[TASK PROMPT] Print each entry verbatim.

*** Opening INPUT ***

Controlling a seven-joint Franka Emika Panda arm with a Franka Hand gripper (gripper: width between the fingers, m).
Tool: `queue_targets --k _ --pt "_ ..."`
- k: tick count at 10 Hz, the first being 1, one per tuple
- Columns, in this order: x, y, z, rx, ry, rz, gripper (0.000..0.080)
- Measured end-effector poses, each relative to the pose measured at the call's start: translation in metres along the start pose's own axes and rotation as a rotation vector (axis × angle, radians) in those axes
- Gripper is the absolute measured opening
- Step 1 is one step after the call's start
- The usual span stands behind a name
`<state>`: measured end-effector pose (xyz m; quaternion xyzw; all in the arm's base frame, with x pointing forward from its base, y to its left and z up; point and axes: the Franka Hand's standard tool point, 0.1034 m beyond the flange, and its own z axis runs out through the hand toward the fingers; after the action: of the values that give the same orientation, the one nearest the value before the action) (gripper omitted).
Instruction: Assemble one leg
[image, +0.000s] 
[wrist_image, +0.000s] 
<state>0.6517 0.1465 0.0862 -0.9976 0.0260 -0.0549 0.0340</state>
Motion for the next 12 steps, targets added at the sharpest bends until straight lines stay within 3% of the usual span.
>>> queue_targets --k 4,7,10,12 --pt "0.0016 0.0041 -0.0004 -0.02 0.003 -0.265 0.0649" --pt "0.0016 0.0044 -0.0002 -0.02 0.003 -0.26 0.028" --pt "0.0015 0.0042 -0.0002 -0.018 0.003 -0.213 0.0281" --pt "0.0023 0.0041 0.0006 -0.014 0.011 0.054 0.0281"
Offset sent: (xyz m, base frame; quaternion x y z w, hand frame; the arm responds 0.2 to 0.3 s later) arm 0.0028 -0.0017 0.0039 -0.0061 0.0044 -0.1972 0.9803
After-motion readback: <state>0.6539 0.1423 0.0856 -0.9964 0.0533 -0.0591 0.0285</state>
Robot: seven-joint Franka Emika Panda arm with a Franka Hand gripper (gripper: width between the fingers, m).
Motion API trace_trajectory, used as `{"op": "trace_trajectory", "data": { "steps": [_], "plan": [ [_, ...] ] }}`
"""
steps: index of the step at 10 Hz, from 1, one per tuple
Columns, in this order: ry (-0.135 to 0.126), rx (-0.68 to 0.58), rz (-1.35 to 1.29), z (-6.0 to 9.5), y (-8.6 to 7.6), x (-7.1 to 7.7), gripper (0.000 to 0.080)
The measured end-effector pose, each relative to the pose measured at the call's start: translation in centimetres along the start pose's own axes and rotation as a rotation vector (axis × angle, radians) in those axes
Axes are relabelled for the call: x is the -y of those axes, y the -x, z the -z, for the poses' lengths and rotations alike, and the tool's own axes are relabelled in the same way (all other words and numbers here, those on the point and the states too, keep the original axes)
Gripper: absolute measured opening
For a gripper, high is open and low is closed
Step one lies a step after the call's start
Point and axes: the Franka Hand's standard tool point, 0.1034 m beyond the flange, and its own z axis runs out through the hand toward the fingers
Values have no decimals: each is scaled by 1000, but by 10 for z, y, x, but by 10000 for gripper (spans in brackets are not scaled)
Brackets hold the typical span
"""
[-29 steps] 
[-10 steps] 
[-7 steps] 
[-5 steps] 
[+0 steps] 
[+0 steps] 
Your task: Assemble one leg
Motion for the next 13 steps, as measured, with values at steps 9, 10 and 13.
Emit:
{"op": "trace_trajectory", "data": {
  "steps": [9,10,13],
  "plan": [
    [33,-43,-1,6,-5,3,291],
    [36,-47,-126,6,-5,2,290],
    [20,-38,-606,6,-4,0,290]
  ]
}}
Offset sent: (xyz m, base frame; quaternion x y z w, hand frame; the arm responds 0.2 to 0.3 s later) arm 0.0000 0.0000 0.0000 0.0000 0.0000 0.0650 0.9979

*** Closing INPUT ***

[RESULT OF THIS TASK]
Controlling a seven-joint Franka Emika Panda arm with a Franka Hand gripper (gripper: width between the fingers, m).
Tool: `queue_targets --k _ --pt "_ ..."`
- k: tick count at 10 Hz, the first being 1, one per tuple
- Columns, in this order: x, y, z, rx, ry, rz, gripper (0.000..0.080)
- Measured end-effector poses, each relative to the pose measured at the call's start: translation in metres along the start pose's own axes and rotation as a rotation vector (axis × angle, radians) in those axes
- Gripper is the absolute measured opening
- Step 1 is one step after the call's start
- The usual span stands behind a name
`<state>`: measured end-effector pose (xyz m; quaternion xyzw; all in the arm's base frame, with x pointing forward from its base, y to its left and z up; point and axes: the Franka Hand's standard tool point, 0.1034 m beyond the flange, and its own z axis runs out through the hand toward the fingers; after the action: of the values that give the same orientation, the one nearest the value before the action) (gripper omitted).
Instruction: Assemble one leg
[image, +0.000s] 
[wrist_image, +0.000s] 
<state>0.6517 0.1465 0.0862 -0.9976 0.0260 -0.0549 0.0340</state>
Motion for the next 12 steps, targets added at the sharpest bends until straight lines stay within 3% of the usual span.
>>> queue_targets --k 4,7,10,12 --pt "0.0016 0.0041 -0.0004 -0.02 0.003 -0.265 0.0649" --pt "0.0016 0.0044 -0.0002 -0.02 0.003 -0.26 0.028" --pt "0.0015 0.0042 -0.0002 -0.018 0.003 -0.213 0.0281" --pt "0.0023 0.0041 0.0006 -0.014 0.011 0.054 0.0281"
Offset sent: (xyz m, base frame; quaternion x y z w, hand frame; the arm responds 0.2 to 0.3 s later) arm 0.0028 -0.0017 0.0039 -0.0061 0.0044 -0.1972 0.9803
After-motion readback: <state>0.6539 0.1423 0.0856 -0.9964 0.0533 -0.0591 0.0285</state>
Robot: seven-joint Franka Emika Panda arm with a Franka Hand gripper (gripper: width between the fingers, m).
Motion API trace_trajectory, used as `{"op": "trace_trajectory", "data": { "steps": [_], "plan": [ [_, ...] ] }}`
"""
steps: index of the step at 10 Hz, from 1, one per tuple
Columns, in this order: ry (-0.135 to 0.126), rx (-0.68 to 0.58), rz (-1.35 to 1.29), z (-6.0 to 9.5), y (-8.6 to 7.6), x (-7.1 to 7.7), gripper (0.000 to 0.080)
The measured end-effector pose, each relative to the pose measured at the call's start: translation in centimetres along the start pose's own axes and rotation as a rotation vector (axis × angle, radians) in those axes
Axes are relabelled for the call: x is the -y of those axes, y the -x, z the -z, for the poses' lengths and rotations alike, and the tool's own axes are relabelled in the same way (all other words and numbers here, those on the point and the states too, keep the original axes)
Gripper: absolute measured opening
For a gripper, high is open and low is closed
Step one lies a step after the call's start
Point and axes: the Franka Hand's standard tool point, 0.1034 m beyond the flange, and its own z axis runs out through the hand toward the fingers
Values have no decimals: each is scaled by 1000, but by 10 for z, y, x, but by 10000 for gripper (spans in brackets are not scaled)
Brackets hold the typical span
"""
[-29 steps] 
[-10 steps] 
[-7 steps] 
[-5 steps] 
[+0 steps] 
[+0 steps] 
Your task: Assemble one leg
Motion for the next 13 steps, as measured, with values at steps 9, 10 and 13.
Emit:
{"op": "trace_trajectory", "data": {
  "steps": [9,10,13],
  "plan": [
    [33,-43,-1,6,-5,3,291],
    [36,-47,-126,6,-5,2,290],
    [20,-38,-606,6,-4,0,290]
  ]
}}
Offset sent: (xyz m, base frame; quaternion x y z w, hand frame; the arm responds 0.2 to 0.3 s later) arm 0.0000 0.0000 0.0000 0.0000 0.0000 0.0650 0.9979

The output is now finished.